Conservative skewing in Google N-gram frequencies
Posted by schrisomalis on July 14, 2013
Google Ngram Viewer is a great tool, especially for rough-and-ready searching and visualization of linguistic trends, and as a teaching tool to introduce students to lots of interesting questions we can ask about language variation and patterning. I use it all the time. The default search parameters are for 1800 – 2000, and the Culturomics project notes that, “the best data is the data for English between 1800 and 2000. Before 1800, there aren’t enough books to reliably quantify many of the queries that first come to mind; after 2000, the corpus composition undergoes subtle changes around the time of the inception of the Google Books project.” Elsewhere, the Culturomics FAQ notes that, “Before 2000, most of the books in Google Books come from library holdings. But when the Google Books project started back in 2004, Google started receiving lots of books from publishers. This dramatically affects the composition of the corpus in recent years and is why our paper doesn’t use any data from after 2000.”
OK, so we’ve been warned that the data from before 2000 is very different than the data from after 2000, and especially that 2004 marked a significant change in the corpus. Caveat lector, or whatever you will. But I want to know: In what ways have these ‘subtle changes’ changed the Google N-gram corpus, and therefore, what biases in word frequencies do scholars of language need to account for?
Lately, I’ve had some interest in post-2000 changes in word frequencies for my Lexiculture class project for the fall, and so I’ve been looking at N-gram data going up to 2008 (the last date you can search). I have found some very weird declines in words that probably aren’t actually declining in relative frequency:
It seems notable that all of these words start to decline shortly after 2000, with a particularly steep decline right around 2004-05. All of these words, I would argue, should be stable or increasing in frequency: these are words associated with modern technology and social life. Conversely, many timeless words (e.g., table, lamp, daughter) are flat or rising after 2000. It’s possible that intuitions about what should be happening to words can be wrong. But why are they all wrong in the same direction, and why do they all decline all at the same time?
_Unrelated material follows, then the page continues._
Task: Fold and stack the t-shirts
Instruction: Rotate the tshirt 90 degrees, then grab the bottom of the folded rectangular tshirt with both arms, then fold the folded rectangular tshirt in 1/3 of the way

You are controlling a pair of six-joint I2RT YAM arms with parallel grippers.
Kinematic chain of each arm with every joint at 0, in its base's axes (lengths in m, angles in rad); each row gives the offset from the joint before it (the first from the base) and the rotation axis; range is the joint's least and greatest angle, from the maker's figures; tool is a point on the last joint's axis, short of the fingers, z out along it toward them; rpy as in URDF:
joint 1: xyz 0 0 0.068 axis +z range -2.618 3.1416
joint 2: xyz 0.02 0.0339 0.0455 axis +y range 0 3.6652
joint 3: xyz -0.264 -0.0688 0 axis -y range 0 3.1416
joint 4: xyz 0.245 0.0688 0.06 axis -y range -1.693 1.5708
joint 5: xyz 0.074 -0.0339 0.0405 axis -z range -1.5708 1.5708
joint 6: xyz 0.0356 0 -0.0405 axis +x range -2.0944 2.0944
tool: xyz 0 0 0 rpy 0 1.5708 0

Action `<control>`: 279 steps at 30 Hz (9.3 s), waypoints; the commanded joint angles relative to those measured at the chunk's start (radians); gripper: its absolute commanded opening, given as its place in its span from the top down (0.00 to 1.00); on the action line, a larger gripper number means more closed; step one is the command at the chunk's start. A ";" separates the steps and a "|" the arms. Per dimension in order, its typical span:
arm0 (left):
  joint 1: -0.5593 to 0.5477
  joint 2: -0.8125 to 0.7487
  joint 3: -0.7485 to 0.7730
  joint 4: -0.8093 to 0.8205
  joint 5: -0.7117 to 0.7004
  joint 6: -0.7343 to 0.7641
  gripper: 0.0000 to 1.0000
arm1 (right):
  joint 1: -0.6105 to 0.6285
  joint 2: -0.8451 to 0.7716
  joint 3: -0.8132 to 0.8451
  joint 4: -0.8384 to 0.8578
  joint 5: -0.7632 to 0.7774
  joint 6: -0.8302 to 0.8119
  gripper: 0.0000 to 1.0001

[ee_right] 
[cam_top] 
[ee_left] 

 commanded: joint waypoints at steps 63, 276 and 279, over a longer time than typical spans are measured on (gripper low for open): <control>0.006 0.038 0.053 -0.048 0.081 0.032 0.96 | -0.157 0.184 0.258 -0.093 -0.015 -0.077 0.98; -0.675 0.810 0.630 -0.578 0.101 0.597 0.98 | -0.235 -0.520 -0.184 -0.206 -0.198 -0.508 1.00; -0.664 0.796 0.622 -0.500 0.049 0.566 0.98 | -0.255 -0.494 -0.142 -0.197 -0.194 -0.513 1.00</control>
- One possibility is that the data from 2000 onward aren’t complete yet. There could be some books published over the past few years that haven’t been integrated into Google Books and thus don’t end up in the Ngram viewer. But in any case, n-grams measure a word’s frequency relative to all words published in that year, so the fact that the collection isn’t complete should not affect relative word frequencies at all.
- It’s possible that Google Books has systematically missed archiving books oriented towards technology, but why would that be the case? In fact, if tech-savvy publishers are more likely to submit their works to Google Books (which I think is plausible) than your average publisher, the effect should be to increase these words’ frequency.
- It’s possible that, in the absence of the controlled digitization of books from libraries that characterized the early period of Google Books digitization, and the work done to manage metadata in creating the N-Gram Viewer’s early dataset, massive error has crept into the database. But again, why would this affect particularly modern words negatively, while not affecting words whose frequencies has not been changed?
I think I have a better answer. I think that the N-gram Viewer may be skewed, not because anything significant is being missed, but because something significant is being added. There is a growing tendency for cheap electronic reprints of public domain books to come out and be immediately included in Google Books, with the publication date listed as the date of its electronic reprinting. If Levi Leonard Conant’s book The Number Concept (1896) is scanned and reprinted by Echo Books in 2007, the Google Books metadata doesn’t recognize it as an 1896 book at all. It’s digitized and scanned twice, once (correctly) as an 1896 book and again as a 2007 book. In fact, because it’s in the public domain, I could make my own e-book version for sale as a 2013 book and have it listed again. And while that’s not likely to have a huge effect, imagine every reprint of A Tale of Two Cities or Wuthering Heights that has flooded the market since the invention of e-books, stimulated by and reinforced by projects like Google Books.
Now, I suppose there is a case to be made that the 2007 reprint of Conant is, in some way, a 2007 book. After all, reprints have never been excluded from Google Books and there are plenty of pre-electronic 20th century reprints of Wuthering Heights in the corpus. But each of those earlier reprints represents a costly decision by a publisher that a particular book is important enough and will be read widely enough to warrant its republication. From a ‘culturomics’ perspective, there’s a case to be made that these reprints really constitutes a cultural ‘signal’ in the year of its reprinting, and from a linguistic perspective, we presume that lots of readers will read the words, no matter if they are obsolescent at the time. But as the cost of producing reprints as e-books (or print-on-demand) declines, the ‘culturomic’ value of these books also declines, because publishers no longer need to be concerned about whether many (or even any) people buy these books. The author is long dead, so there are no royalties, and there are no or minimal up-front publishing costs. So Google Books is now being flooded with material that may be largely unread and does not reflect the linguistic or cultural values of the time. Its primary effect, for the N-gram viewer, is to skew relative word frequencies in a way that makes 2013 resemble 1913 more than it actually does. That’s a conservative bias, for those following along at home.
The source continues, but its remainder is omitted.